● Directions for this task
Only the lines below from the one that contains "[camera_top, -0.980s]" through the one that contains "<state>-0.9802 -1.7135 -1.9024" should appear in your answer, exact and without pictures.

● Recorded information
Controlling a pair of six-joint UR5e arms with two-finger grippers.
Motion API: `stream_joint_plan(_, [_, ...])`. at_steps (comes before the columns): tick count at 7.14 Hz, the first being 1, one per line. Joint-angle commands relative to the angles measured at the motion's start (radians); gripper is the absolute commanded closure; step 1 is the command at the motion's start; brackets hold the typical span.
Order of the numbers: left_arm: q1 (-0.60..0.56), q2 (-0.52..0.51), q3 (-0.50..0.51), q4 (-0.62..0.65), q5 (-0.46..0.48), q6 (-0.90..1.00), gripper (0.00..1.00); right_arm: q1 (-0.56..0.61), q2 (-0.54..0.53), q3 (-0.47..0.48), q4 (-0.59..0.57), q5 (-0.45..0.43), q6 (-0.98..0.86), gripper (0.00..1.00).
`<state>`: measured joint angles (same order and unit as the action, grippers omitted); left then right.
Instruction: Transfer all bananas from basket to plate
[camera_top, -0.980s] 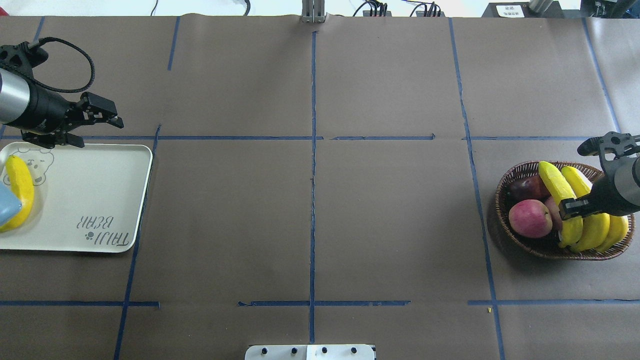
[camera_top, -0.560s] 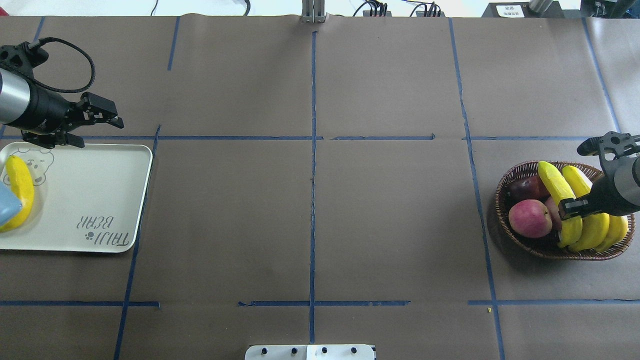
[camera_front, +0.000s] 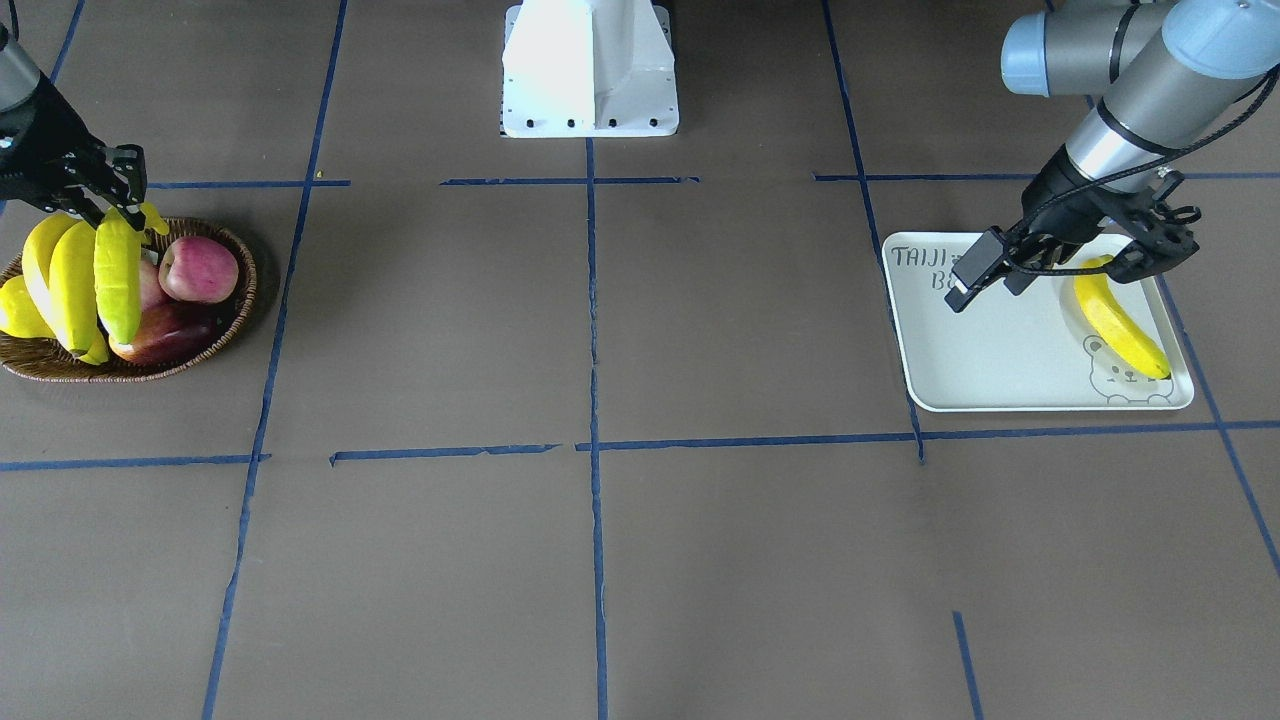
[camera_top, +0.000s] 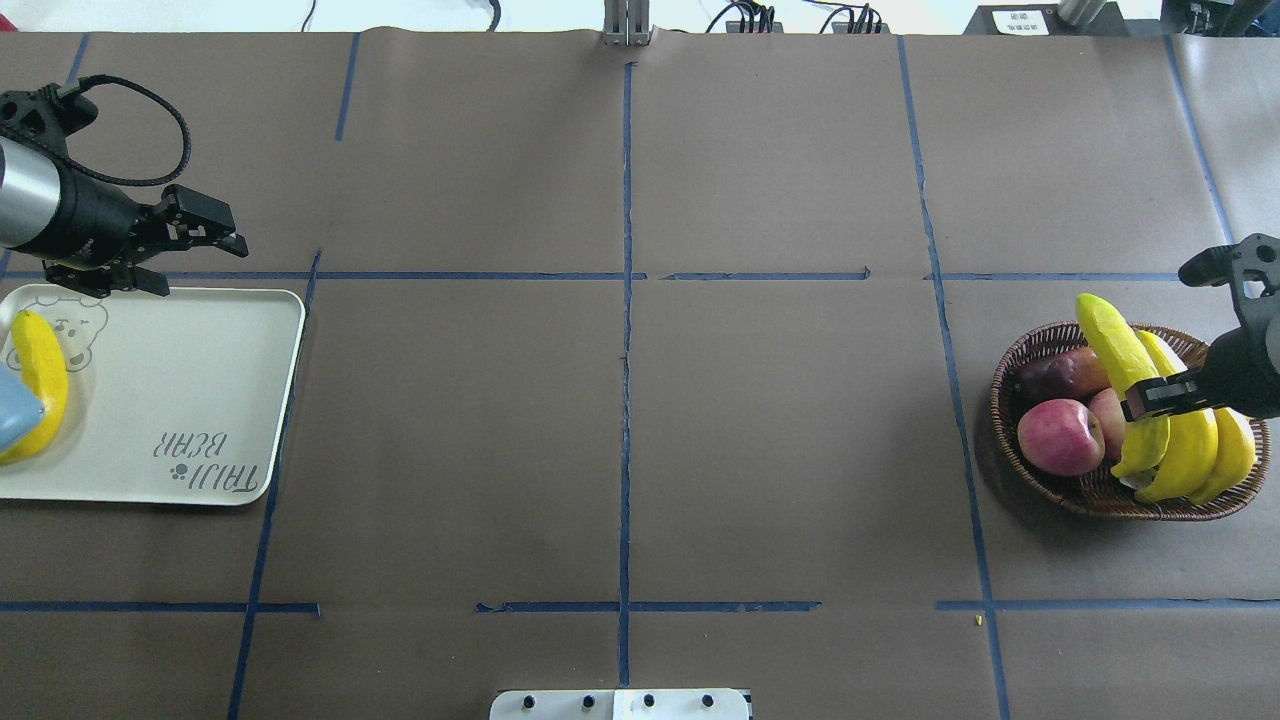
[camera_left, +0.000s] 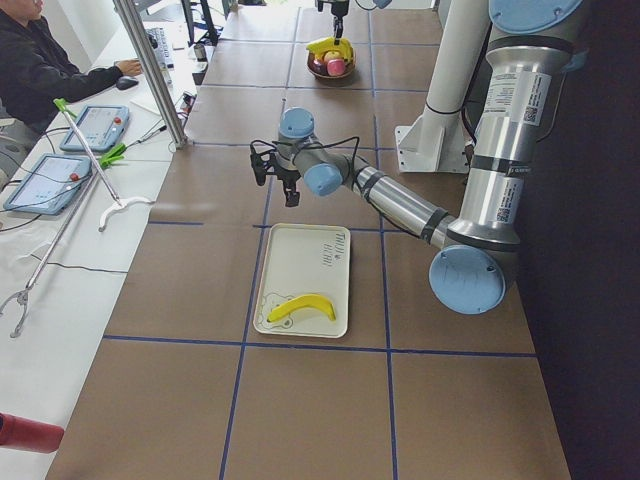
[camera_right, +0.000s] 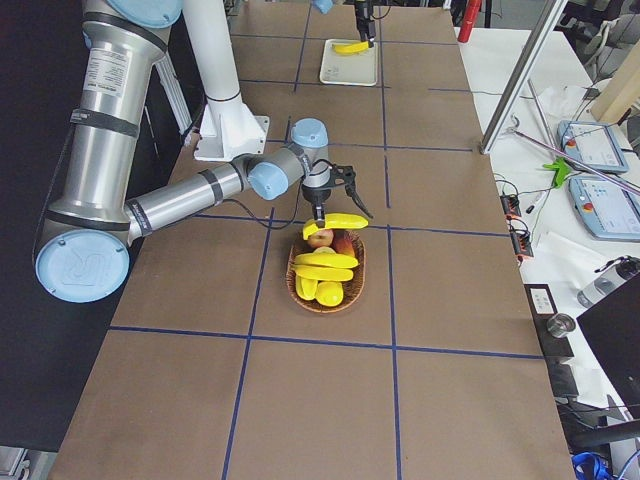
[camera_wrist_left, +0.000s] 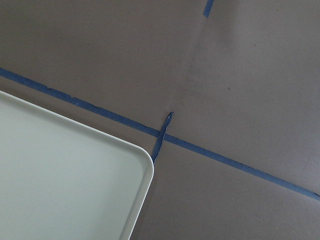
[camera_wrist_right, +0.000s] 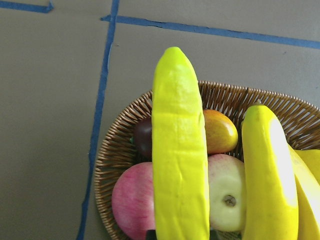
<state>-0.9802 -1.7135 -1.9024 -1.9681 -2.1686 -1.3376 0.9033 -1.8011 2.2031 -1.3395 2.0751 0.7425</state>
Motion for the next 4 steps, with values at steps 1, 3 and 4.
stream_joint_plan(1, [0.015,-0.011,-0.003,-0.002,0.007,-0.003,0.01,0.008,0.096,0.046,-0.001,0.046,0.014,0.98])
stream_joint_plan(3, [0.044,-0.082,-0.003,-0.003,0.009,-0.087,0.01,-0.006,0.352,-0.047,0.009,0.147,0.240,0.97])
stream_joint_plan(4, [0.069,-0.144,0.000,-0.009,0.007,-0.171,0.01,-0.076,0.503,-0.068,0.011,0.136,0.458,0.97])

● Answer for the task
[camera_top, -0.980s] 
[camera_top, -0.560s] 
[camera_front, +0.000s] 
[camera_top, +0.000s] 
[camera_left, +0.000s] 
[camera_right, +0.000s] 
[camera_wrist_left, +0.000s] 
[camera_wrist_right, +0.000s] 
<state>-0.9802 -1.7135 -1.9024 -1.9681 -2.1686 -1.3376 0.9033 -1.8011 2.2031 -1.3395 2.0751 0.7425</state>

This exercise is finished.